Print the data below exactly, but only the lines from the one containing "Mark the person's left" down to the one containing "point(150, 200)", inclusive.

:::

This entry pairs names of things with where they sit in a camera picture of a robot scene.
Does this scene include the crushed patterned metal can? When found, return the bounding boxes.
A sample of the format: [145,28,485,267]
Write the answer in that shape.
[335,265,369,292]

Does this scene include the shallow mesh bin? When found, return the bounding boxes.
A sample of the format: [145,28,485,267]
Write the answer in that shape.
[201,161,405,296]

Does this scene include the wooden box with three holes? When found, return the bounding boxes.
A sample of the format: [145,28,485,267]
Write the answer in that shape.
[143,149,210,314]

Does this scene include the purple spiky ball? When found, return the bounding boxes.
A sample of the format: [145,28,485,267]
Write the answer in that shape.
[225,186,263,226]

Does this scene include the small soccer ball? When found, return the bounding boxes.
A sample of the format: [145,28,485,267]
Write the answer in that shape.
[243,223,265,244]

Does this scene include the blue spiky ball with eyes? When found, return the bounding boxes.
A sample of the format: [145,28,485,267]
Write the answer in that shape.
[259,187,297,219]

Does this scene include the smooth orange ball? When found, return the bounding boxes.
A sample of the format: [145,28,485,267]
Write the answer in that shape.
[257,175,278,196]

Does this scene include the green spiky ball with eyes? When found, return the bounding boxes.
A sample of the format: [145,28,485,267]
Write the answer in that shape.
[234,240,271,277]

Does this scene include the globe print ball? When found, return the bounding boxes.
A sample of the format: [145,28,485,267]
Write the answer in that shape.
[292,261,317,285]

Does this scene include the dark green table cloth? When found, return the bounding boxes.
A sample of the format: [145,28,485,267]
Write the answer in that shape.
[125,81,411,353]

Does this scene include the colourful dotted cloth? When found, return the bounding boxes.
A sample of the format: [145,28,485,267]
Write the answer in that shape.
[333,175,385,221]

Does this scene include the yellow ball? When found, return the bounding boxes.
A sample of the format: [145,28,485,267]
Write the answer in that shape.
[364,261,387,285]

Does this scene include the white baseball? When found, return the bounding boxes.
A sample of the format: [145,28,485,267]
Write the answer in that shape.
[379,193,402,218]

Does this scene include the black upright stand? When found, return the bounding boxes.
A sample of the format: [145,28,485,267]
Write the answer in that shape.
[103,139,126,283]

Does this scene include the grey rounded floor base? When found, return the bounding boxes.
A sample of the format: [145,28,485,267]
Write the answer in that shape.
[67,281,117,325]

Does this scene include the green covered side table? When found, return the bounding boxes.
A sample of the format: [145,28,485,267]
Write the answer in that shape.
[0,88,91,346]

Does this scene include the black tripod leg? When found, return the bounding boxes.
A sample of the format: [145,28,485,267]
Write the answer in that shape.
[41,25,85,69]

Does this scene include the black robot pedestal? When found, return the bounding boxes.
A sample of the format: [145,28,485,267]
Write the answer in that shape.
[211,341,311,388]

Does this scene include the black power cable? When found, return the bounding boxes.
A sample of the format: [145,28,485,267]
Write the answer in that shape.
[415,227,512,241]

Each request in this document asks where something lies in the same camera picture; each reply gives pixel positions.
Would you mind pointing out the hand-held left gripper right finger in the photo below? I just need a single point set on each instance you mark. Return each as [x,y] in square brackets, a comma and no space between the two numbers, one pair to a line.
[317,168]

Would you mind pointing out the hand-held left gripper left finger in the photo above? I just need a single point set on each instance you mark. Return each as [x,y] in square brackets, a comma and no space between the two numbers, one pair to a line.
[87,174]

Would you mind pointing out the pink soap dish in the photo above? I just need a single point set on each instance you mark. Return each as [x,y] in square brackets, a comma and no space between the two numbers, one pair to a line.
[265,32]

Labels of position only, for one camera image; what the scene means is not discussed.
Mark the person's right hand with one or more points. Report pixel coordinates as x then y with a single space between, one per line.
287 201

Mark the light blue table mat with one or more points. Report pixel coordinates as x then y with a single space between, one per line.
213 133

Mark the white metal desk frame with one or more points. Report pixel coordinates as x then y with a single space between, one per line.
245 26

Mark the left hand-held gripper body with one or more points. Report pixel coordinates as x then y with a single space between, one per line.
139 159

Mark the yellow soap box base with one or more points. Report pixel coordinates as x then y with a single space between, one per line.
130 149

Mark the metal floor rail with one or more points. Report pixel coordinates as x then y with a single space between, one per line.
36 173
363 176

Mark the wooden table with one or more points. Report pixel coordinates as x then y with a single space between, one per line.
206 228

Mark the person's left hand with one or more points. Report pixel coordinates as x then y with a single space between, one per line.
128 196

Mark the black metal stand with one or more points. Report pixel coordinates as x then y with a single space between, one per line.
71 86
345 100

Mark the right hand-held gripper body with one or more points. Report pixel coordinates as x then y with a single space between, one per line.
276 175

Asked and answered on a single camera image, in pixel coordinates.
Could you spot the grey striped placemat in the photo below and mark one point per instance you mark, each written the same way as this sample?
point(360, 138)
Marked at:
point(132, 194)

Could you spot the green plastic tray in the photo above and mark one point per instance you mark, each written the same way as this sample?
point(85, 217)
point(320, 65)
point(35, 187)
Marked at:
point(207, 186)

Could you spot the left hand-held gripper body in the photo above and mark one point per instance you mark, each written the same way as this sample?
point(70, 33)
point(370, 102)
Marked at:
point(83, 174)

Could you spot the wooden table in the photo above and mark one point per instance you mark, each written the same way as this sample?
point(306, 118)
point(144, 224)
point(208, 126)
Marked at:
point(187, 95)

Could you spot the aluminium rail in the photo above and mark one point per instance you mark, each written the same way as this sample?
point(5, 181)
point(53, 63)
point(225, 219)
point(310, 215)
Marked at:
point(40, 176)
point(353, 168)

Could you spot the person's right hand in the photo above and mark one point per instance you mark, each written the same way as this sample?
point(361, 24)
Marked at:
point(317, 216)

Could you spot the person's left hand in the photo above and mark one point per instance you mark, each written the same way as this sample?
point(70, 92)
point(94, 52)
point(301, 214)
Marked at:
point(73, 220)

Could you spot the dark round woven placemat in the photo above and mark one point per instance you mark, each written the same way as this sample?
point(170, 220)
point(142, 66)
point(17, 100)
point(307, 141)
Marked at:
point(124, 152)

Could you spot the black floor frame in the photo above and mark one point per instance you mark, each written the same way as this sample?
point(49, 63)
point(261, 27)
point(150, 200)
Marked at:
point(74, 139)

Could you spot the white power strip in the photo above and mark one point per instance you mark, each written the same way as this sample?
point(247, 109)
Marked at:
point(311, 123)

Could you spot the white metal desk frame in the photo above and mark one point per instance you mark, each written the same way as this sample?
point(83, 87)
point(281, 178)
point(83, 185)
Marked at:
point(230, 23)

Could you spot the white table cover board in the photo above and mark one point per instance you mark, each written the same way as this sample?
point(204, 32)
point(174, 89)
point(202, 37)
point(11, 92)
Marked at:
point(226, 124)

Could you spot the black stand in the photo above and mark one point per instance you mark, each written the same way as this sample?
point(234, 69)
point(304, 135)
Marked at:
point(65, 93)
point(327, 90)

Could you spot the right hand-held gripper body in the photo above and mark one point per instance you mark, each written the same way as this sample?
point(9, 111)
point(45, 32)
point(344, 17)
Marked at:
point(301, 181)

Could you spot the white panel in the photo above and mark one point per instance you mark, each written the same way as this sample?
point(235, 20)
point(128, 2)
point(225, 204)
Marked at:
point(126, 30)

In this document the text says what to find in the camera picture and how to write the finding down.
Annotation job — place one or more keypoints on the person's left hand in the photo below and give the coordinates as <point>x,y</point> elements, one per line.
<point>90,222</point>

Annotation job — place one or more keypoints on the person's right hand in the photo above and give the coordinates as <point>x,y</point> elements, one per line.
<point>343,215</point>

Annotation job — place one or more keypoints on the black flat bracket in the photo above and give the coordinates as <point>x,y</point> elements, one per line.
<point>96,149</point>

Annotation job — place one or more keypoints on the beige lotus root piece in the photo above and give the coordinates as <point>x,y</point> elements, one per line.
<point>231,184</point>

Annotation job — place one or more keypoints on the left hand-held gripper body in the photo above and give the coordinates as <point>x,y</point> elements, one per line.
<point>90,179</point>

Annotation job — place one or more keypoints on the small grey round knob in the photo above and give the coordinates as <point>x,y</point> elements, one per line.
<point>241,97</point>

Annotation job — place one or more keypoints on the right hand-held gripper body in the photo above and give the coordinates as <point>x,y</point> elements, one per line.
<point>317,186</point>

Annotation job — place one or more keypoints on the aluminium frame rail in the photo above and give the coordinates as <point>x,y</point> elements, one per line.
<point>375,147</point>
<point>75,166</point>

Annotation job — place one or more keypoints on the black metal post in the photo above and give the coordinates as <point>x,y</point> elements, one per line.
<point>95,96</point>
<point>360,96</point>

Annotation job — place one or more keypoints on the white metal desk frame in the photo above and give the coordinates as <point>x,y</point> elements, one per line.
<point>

:::

→ TASK SOLUTION
Mark the person's left hand with one or more points. Report pixel coordinates as x then y with a single space between, one per line.
128 196

Mark the black metal stand with one or more points. Report pixel coordinates as x then y with a single space between, one per line.
71 86
345 100

Mark the right hand-held gripper body with one or more points. Report pixel coordinates as x then y with a single space between, one per line.
276 175

Asked and answered on a single camera image, in pixel coordinates.
Could you spot the grey striped placemat in the photo below and mark one point per instance you mark, each written the same way as this sample?
point(360, 138)
Marked at:
point(132, 194)

Could you spot the green plastic tray in the photo above and mark one point per instance you mark, each written the same way as this sample?
point(85, 217)
point(320, 65)
point(35, 187)
Marked at:
point(207, 186)

Could you spot the left hand-held gripper body in the photo above and mark one point per instance you mark, each written the same way as this sample?
point(70, 33)
point(370, 102)
Marked at:
point(83, 174)

Could you spot the wooden table in the photo above and mark one point per instance you mark, each written the same way as this sample?
point(306, 118)
point(144, 224)
point(208, 126)
Marked at:
point(187, 95)

Could you spot the aluminium rail in the photo above and mark one point per instance you mark, each written the same way as this sample?
point(5, 181)
point(53, 63)
point(225, 219)
point(310, 215)
Marked at:
point(40, 176)
point(353, 168)

Could you spot the person's right hand in the photo above and mark one point per instance you mark, each written the same way as this sample?
point(361, 24)
Marked at:
point(317, 216)

Could you spot the person's left hand in the photo above and mark one point per instance you mark, each written the same way as this sample?
point(70, 92)
point(94, 52)
point(301, 214)
Marked at:
point(73, 220)

Could you spot the dark round woven placemat in the photo above and mark one point per instance you mark, each written the same way as this sample?
point(170, 220)
point(142, 66)
point(17, 100)
point(307, 141)
Marked at:
point(124, 152)

Could you spot the black floor frame in the photo above and mark one point per instance you mark, each written the same way as this sample?
point(49, 63)
point(261, 27)
point(150, 200)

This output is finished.